Swashbuckling adventure has kid role model, monster attacks.
“The Sea Beast” is a thrilling adventure about a young orphan (voice of Zaris-Angel Hator) who stows away on a sea-monster-hunting ship and embarks on a journey that could change history. It includes animated action violence and potentially scary images of enormous sea monsters attacking ships and causing destruction. Monster hunters attack and kill the giant creatures with a variety of weapons (spears, cannons, etc.). Chaos and fighting lead to a child getting seriously injured, and a little blood is briefly shown. There are swashbuckling sword fights and close calls with drowning, an adult points a gun at a child, and a child wields a knife. Adult characters drink, and language includes “bloody hell” and “a–.” The story models the power of young people standing up for others and making a big difference, as well as teamwork, integrity and looking past the surface of a situation. And the film boasts a diverse cast, including a young, strong female character who’s kind, optimistic and brave. (119 minutes)
Blood, gore in martial arts-heavy fairy tale twist.

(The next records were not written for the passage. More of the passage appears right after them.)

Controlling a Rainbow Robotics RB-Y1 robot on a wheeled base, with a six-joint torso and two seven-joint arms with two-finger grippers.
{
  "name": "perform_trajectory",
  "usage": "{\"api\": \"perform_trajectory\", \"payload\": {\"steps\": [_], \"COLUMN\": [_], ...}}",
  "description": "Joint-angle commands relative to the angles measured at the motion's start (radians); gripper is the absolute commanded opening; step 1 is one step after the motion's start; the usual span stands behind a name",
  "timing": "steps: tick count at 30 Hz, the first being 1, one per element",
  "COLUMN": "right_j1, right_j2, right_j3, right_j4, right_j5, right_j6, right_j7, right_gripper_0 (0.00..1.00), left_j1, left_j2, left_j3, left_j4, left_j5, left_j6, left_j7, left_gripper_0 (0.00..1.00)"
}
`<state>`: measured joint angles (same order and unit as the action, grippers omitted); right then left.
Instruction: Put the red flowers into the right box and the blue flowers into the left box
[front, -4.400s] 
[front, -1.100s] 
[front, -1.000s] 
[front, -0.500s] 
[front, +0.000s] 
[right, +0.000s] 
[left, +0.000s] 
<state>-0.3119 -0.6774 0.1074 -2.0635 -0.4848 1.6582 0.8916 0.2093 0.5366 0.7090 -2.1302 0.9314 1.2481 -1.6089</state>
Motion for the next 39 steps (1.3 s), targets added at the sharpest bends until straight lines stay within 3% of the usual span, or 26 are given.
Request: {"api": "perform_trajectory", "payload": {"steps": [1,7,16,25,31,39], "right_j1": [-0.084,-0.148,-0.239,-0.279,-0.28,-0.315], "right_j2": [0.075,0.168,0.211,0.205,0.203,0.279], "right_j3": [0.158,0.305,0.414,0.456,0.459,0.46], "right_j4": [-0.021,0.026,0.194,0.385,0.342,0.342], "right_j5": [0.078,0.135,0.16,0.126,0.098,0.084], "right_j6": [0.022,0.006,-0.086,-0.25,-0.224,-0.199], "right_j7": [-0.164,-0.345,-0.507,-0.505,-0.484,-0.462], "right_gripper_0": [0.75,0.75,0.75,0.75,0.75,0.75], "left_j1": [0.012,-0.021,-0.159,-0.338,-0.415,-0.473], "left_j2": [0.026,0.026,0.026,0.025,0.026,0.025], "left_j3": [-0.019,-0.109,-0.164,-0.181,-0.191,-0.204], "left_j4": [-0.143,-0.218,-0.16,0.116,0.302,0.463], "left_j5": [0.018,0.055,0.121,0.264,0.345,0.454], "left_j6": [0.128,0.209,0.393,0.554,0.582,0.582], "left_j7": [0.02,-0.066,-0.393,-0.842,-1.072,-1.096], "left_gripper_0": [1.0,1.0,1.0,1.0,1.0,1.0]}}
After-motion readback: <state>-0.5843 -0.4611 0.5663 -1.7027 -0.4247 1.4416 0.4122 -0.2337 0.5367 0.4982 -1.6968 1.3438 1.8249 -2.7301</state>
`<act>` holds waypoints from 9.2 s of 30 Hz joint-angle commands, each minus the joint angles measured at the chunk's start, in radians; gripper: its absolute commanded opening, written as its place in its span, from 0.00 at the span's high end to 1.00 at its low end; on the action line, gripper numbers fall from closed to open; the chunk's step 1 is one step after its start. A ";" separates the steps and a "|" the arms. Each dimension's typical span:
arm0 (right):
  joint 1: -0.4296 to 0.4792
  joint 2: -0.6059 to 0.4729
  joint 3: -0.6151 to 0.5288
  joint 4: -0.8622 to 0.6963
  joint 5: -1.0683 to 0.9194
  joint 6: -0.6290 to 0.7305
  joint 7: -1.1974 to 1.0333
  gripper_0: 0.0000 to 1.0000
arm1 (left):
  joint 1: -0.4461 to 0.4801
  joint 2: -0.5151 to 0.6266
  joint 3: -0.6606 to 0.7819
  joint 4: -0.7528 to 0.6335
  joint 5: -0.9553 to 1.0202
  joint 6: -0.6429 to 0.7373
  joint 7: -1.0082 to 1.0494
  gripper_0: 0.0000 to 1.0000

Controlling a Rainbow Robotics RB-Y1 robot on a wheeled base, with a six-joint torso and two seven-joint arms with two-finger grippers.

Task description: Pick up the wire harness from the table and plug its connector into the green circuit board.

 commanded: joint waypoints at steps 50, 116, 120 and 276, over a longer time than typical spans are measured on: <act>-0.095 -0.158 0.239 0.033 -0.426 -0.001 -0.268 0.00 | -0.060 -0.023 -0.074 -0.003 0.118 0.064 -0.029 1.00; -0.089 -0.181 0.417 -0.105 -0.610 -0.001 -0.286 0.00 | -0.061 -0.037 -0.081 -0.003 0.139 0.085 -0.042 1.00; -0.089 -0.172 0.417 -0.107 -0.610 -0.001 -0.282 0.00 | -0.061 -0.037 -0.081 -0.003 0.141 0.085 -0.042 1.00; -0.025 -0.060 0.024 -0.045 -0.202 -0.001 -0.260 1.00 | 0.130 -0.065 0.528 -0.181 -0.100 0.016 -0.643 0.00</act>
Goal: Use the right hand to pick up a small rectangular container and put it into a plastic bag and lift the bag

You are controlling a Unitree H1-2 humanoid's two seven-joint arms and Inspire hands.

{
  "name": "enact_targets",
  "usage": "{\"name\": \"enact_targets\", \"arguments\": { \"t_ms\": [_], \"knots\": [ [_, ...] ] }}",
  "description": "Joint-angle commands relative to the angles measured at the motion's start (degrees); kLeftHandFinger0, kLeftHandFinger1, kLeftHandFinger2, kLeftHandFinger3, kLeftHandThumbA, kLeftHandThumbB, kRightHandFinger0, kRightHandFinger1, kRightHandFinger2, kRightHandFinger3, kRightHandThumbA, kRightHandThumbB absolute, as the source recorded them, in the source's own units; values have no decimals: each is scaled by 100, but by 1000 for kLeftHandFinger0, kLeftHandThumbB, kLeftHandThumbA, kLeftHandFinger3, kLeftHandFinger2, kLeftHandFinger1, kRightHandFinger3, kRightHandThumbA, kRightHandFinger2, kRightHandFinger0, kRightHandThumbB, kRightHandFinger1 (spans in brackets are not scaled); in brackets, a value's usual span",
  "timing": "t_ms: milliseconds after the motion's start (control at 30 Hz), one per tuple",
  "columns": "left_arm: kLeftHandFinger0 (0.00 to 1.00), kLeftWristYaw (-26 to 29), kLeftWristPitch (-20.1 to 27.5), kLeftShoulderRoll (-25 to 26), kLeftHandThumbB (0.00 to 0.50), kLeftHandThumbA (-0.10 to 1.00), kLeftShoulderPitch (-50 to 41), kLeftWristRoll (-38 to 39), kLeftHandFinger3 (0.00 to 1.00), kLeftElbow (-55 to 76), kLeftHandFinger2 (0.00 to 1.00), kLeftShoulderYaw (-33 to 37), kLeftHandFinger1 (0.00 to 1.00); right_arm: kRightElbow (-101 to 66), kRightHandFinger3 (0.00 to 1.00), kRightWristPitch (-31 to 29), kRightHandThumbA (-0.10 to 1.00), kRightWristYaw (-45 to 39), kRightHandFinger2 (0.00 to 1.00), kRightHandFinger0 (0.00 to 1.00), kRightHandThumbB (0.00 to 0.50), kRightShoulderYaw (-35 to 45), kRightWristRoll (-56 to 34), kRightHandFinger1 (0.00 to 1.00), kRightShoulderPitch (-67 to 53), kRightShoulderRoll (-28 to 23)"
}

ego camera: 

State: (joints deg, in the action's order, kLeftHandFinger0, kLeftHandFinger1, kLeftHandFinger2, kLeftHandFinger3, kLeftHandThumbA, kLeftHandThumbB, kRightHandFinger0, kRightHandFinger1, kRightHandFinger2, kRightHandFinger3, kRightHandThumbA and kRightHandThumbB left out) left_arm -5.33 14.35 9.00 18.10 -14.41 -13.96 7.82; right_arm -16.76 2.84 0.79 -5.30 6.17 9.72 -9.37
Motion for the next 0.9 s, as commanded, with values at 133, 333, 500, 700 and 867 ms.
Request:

“The Princess” is a gory, medieval castle-set action film, not a family-friendly fairy tale. Star Joey King demonstrates courage while fighting her way out of a guarded tower, but lots of blood is spilled — and dozens are killed — in the process. People are wounded or killed by sword, fire, strangling, punching, falling and being shot with arrows. A main character is beheaded, and another nearly drowns. People are also punched, bludgeoned, knocked over, handcuffed, drugged, stabbed in the eye, bitten and slapped. One character seems to take pleasure in killing others, and a group of men surrounds a woman, touches her and talks about taking off her clothes. Two people kiss, and there’s mention of a brothel. The main character does everything to avoid marriage, which is considered part of her “duty” as a princess. She’d rather be a ruler and a warrior. Men appear drunk in several scenes. Language includes “b—-,” “bloody hell” and “harlot.” (94 minutes)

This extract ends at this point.